En consecuencia, para cumplir todas estas cosas, al menos en lo que atañe a su obligatoriedad, no hemos de esperar a que los acontecimientos nos declaren la voluntad divina, o a que una moción especial del Espíritu Santo nos incline a cumplirla, porque ya nos es bastante conocida y, además, la gracia está a nuestra disposición. Por tanto, no tenemos sino caminar por nuestra propia determinación, fijos constantemente los ojos en los preceptos, en nuestras leyes monásticas y en las otras señales de la divina voluntad, a fin de regular de acuerdo con ella cada uno de nuestros pasos.
No hemos, sin embargo, de adherirnos a todas estas cosas, sino en tanto que continúen siendo la voluntad de Dios con respecto a nosotros. Si El deja de quererlas, nos es preciso despegarnos de ellas para poner todo nuestro afecto en lo que El quiere de presente, y no querer sino esto, porque algunos preceptos de Dios no son tan inmutables que no puedan ser modificados por las circunstancias; y lo propio sucede con los mandamientos de la Iglesia, como, por ejemplo: la asistencia a la Misa, el ayuno y la abstinencia en caso de enfermedad. Con mayor razón Dios podrá modificar algunas de nuestras obligaciones monásticas, cambiando nuestro estado de salud u otras circunstancias. Puede también, según le plazca, dejarnos o retirarnos la facilidad de ejecutar tal o cual práctica de libre elección. Es imposible a un solo hombre observar todos los consejos evangélicos o imitar todas las obras exteriores de Nuestro Señor y de los santos. Ha de hacerse una elección, que por lo regular la deja Dios a nuestra iniciativa; sin embargo, hácela con frecuencia El mismo, disponiendo de nosotros con su voluntad de beneplácito, por cuya razón habrá en todo esto materia más que suficiente para el Santo Abandono. Dios asigna a cada uno el lugar de combate, las armas y el servicio según la vocación que nos da, o las circunstancias en que nos pone.
En el siglo no se pueden practicar las observancias del claustro, y la vida estrictamente contemplativa no soporta el apostolado de fuera, ni la vida activa las constantes ocupaciones de María. La indigencia en el mundo o la pobreza en la vida religiosa impedirá hacer limosna, etc.; y en nuestra misma vocación hay un dilatado horizonte abierto al divino beneplácito. En virtud de éste, confía Dios los altos cargos a uno, mientras deja al otro su puesto humilde, otorga la salud según le place, y con ella la facilidad de guardar todas las observancias; mas, cuando le parece, quita la fuerza y reduce a una impotencia total o parcial.

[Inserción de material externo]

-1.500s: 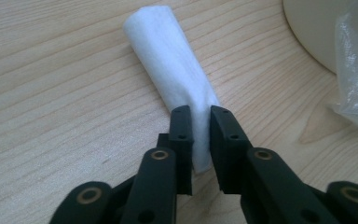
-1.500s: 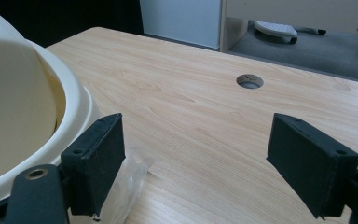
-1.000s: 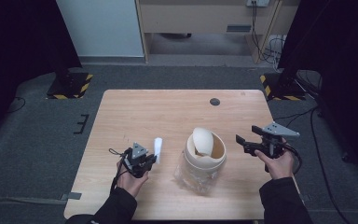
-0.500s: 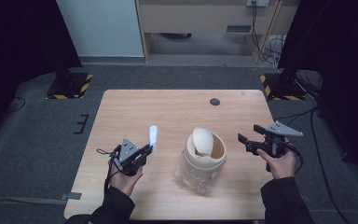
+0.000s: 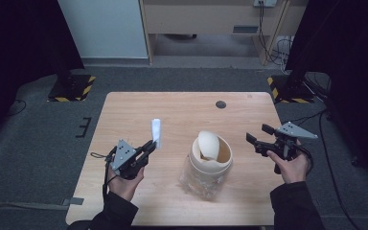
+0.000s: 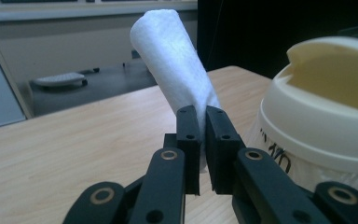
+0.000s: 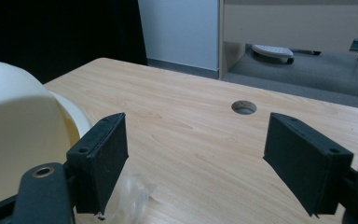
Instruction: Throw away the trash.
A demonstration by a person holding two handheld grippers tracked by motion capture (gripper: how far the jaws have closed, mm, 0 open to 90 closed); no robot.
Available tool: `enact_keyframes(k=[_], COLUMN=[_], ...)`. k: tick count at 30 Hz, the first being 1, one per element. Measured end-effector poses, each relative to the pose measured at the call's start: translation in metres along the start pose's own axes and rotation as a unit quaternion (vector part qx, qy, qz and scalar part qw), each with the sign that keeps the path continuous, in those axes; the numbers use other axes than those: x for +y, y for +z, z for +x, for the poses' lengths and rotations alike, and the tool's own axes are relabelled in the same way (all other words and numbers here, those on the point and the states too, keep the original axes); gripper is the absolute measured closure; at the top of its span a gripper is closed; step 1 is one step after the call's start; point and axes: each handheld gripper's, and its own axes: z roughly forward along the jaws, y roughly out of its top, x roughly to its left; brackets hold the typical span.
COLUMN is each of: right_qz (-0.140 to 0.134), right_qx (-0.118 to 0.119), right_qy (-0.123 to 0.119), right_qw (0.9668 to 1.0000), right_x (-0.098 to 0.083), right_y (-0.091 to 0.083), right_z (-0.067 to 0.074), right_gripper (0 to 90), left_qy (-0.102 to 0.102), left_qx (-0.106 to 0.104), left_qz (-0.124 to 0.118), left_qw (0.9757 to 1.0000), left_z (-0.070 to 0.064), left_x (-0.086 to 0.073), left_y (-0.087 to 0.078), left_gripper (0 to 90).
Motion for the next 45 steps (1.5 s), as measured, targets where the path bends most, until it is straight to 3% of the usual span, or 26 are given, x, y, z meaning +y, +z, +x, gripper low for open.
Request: enact_keyframes(k=[10,14,22,25,31,45], right_qz=[-0.031,-0.040,-0.060,-0.064,-0.075,-0.098], right_qx=[0.014,0.018,0.043,0.052,0.075,0.130], right_qy=[0.002,-0.009,-0.020,-0.019,-0.026,-0.015], right_qw=[0.9994,0.9990,0.9971,0.9964,0.9940,0.9865], right_x=[0.018,0.029,0.045,0.051,0.061,0.075], right_y=[-0.005,-0.009,-0.012,-0.011,-0.010,-0.007], right_z=[0.004,0.005,0.022,0.029,0.042,0.063], right_gripper=[21.5,21.7,22.2,22.3,23.6,29.2], left_qy=[0.010,0.022,0.040,0.056,0.067,0.083], left_qx=[-0.023,-0.035,-0.055,-0.062,-0.073,-0.101], left_qz=[-0.024,-0.037,-0.059,-0.064,-0.074,-0.090], left_qw=[0.9994,0.9985,0.9960,0.9945,0.9924,0.9873], left_z=[-0.012,-0.021,-0.037,-0.046,-0.055,-0.077], left_x=[0.014,0.021,0.037,0.043,0.051,0.064], left_y=[-0.006,-0.007,-0.009,-0.009,-0.007,0.009], left_gripper=[84.6,84.6,84.6,84.6,84.6,84.7])
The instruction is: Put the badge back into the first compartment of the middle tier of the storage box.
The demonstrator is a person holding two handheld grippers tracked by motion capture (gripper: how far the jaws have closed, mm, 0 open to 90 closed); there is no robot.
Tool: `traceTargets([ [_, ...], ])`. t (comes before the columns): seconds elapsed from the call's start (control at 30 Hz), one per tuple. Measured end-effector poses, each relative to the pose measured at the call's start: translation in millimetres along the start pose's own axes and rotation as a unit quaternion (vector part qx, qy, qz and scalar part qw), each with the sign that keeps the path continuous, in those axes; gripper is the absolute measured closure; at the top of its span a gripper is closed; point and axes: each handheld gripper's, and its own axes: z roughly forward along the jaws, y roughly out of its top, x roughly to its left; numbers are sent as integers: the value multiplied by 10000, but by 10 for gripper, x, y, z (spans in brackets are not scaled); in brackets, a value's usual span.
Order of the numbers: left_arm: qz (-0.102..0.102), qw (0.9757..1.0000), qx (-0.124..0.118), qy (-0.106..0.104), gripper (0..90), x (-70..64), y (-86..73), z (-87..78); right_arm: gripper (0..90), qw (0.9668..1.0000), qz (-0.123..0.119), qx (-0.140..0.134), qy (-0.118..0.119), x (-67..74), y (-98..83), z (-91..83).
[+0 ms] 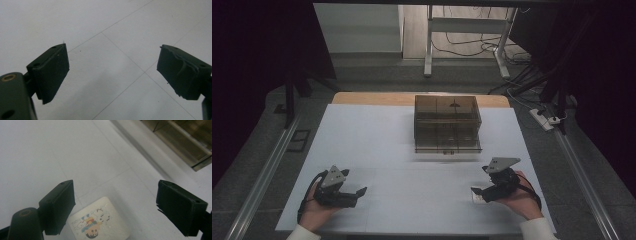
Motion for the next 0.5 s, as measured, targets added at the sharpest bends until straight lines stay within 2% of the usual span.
traceTargets([
  [0.23, -2, 10000, 8, 6, 109, 5, -5, -1, 150, 9993, -94, 279, 210, 15, -32, 35],
  [0.5, -6, 10000, 18, 20, 109, 20, -13, -4, 145, 9979, -155, 557, 290, 19, -100, 54],
])
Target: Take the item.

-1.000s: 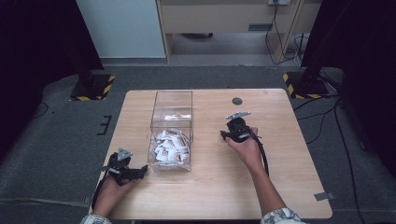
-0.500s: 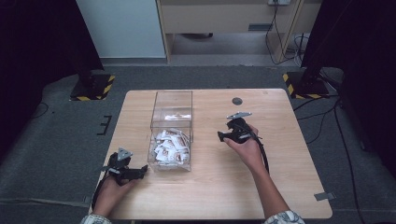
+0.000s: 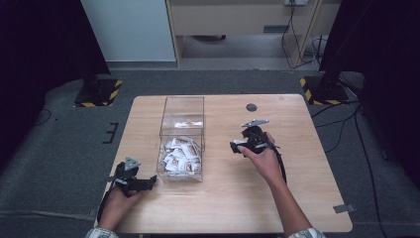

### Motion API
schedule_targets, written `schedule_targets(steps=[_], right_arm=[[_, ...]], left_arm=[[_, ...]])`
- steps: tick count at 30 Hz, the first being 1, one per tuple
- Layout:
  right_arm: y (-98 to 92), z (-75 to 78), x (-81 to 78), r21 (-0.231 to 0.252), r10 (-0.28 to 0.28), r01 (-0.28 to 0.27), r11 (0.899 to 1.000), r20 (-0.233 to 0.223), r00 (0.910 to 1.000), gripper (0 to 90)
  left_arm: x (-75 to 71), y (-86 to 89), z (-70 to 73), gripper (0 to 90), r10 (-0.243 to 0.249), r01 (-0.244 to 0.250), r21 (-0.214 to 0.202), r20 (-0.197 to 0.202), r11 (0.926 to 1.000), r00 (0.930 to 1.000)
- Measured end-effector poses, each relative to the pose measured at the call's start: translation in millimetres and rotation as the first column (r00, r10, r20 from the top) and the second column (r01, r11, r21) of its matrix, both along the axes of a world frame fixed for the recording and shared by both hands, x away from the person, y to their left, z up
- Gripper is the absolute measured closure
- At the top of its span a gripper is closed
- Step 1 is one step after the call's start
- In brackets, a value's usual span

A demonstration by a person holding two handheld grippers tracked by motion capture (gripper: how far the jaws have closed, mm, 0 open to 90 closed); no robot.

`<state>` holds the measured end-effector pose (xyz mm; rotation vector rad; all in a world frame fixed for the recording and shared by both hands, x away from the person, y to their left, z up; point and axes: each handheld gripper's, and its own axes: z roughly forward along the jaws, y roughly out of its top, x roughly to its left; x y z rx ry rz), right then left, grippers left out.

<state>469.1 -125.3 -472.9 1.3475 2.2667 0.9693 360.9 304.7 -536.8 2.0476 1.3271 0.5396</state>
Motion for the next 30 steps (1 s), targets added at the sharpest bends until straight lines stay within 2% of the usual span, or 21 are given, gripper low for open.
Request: schedule_targets(steps=[7, 18, 25, 30], right_arm=[[-9.9, 4.1, -12.0, 0.029, 0.001, -0.001, 1.000, 0.013, 0.9999, 8.5], [-23.1, -4.5, -44.0, 0.035, 0.007, -0.008, 0.999, 0.023, 0.9997, 8.2], [-24.6, -14.1, -67.1, 0.023, 0.032, -0.033, 0.999, 0.014, 0.9994, 8.0], [-24.6, -28.8, -80.6, 0.011, 0.041, -0.041, 0.999, 0.001, 0.9991, 7.8]], left_arm=[[0.0, 0.0, 0.0, 0.0, 0.000, 0.000, 0.000, 0.000, 1.0000, 1.0000], [0.0, 0.0, 0.0, 0.0, 0.000, 0.000, 0.000, 0.000, 1.0000, 1.0000], [-0.1, 0.0, 0.0, 0.0, 0.000, 0.000, 0.000, 0.000, 1.0000, 1.0000], [0.0, 0.0, -0.1, 0.0, 0.000, 0.000, 0.000, 0.001, 1.0000, 1.0000]])
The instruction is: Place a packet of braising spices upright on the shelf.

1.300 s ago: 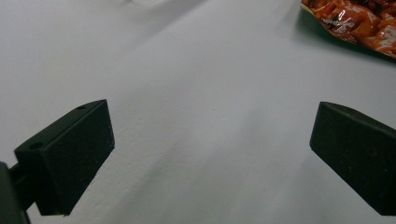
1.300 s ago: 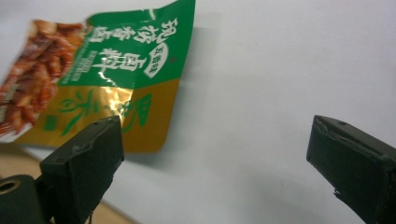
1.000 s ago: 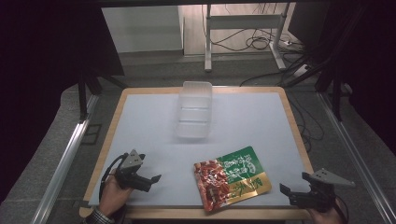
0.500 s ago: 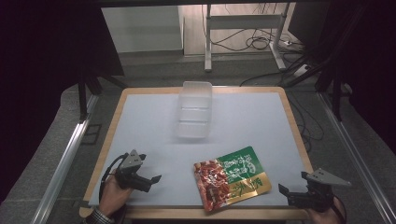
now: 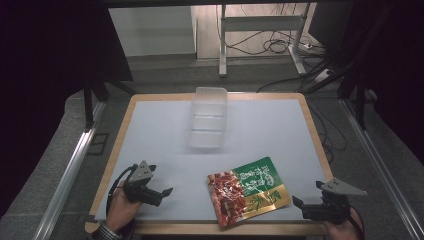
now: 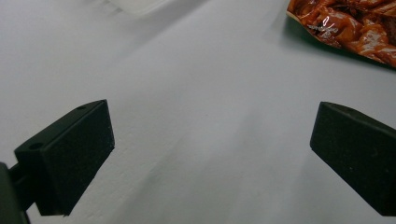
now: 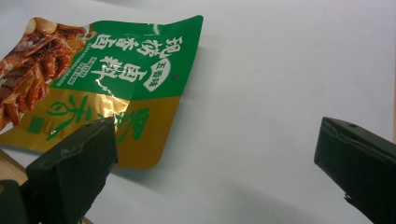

En resumen, no siendo posible seguir nosotros solos todos los ejemplos de Nuestro Señor y de los santos, ni todos los consejos evangélicos, con todo, hemos de estimarlos en su justo valor, no despreciar nada de lo que ha llevado a las almas a la perfección, sino seguir tan sólo aquellos consejos y prácticas que se armonizan con nuestra condición y nuestra vocación. Hemos de guardar esmeradamente las obligaciones comunes a todos los cristianos y los deberes propios de nuestro estado, adhiriéndonos de todo corazón a estos medios de santificación como queridos por Dios, redoblando, si fuere necesario, nuestros esfuerzos y el espíritu de fe para no aflojar en su observancia. Mas, si las disposiciones del divino beneplácito nos muestran que Dios no quiere ya de nosotros en la actualidad uno u otro de estos medios, y si tal es el sentir de los encargados de dirigirnos, desprendámonos de ellos, para no querer sino lo que Dios quiere de nosotros al presente, y compensar así la pérdida de esta práctica con un abandono filial al divino beneplácito.